Hi, thank you very much for uploading the dataset and checkpoints. I'm trying to access it, but there seem to be security issues with using pan.baidu.com. If possible, could you upload it to Google Drive and send me a link from there? If not, I will try to resolve whatever issues are preventing me from accessing the link, but I don't know if I can.

[nihpat19]

I tried to create an account on pan.baidu.com, but I got an error saying that accounts from overseas could not be created. If you can send the preprocessed data or the saved models to me via Google Drive, that would be ideal.

[Kaiseem]

Sry for late response, i'm busy for paper writing. I will update the datasets to the google drive. Will let you know when i upload it.

[Kaiseem]

@nihpat19

https://drive.google.com/file/d/1tEK1AUF3som-q1ri-BdKRyHXw_xo0bKi/view?usp=sharing

If you have any questions, let me know.

[nihpat19]

Hi, @Kaiseem. Thank you very much for sending the data. I just have one question. I'm assuming you used the same preprocessing steps mentioned in your paper. Did you use different spacings for the CTs and the MRIs as mentioned in the paper? If so, why?
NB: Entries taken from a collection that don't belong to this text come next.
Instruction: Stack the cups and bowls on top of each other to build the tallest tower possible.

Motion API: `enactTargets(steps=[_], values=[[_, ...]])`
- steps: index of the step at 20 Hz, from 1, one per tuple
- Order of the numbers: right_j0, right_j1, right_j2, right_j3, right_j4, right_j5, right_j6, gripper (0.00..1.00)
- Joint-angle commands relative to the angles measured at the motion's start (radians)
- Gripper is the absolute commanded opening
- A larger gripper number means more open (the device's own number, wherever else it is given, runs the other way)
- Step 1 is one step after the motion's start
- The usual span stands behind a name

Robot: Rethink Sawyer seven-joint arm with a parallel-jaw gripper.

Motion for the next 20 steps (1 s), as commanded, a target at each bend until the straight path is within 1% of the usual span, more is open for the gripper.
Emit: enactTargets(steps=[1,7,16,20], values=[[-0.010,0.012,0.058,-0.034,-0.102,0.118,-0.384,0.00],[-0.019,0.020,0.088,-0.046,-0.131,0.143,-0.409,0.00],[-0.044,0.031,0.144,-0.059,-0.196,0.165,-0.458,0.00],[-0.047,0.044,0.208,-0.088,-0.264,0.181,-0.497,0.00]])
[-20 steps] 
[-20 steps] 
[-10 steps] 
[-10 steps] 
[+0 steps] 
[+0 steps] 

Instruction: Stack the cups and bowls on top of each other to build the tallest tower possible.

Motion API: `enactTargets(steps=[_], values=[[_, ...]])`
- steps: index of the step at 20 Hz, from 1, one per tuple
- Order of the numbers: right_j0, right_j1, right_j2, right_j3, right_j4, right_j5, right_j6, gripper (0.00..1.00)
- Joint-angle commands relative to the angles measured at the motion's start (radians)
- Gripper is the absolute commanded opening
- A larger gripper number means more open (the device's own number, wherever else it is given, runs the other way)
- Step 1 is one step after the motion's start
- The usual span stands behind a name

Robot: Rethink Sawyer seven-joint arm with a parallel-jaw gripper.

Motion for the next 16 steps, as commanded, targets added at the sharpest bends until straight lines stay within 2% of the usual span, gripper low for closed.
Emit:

Thanks again for all your help.

[Kaiseem]

Hi, i utilized the same preprocessing steps mentioned in my paper, though there is a little difference due to irresistible factor. For CTs, as the spacing information can be accessed in the .nii.gz files, so for the CTs, they have been spatially noralized to have the spacing of [4, 1, 1]. However, the MRIs are dicom files, which do not contain spacing information. But it is said that "The data sets are acquired by a 1.5T Philips MRI, which produces 12 bit DICOM images having a resolution of 256 x 256. The ISDs vary between 5.5-9 mm (average 7.84 mm), x-y spacing is between 1.36 - 1.89 mm (average 1.61 mm)." So when i process the MRIs, i just half the z spacing to ensure a similar ratio with CTs. However, i didn't think it quiet matter. Wish my my answer will help you.

[nihpat19]

Ok. So as long as the MRIs have a similar spacing ratio to the CTs, then it should be fine?

[Kaiseem]

Yes. As long as the source and target domain images have a close spacing ratio of [4,1,1].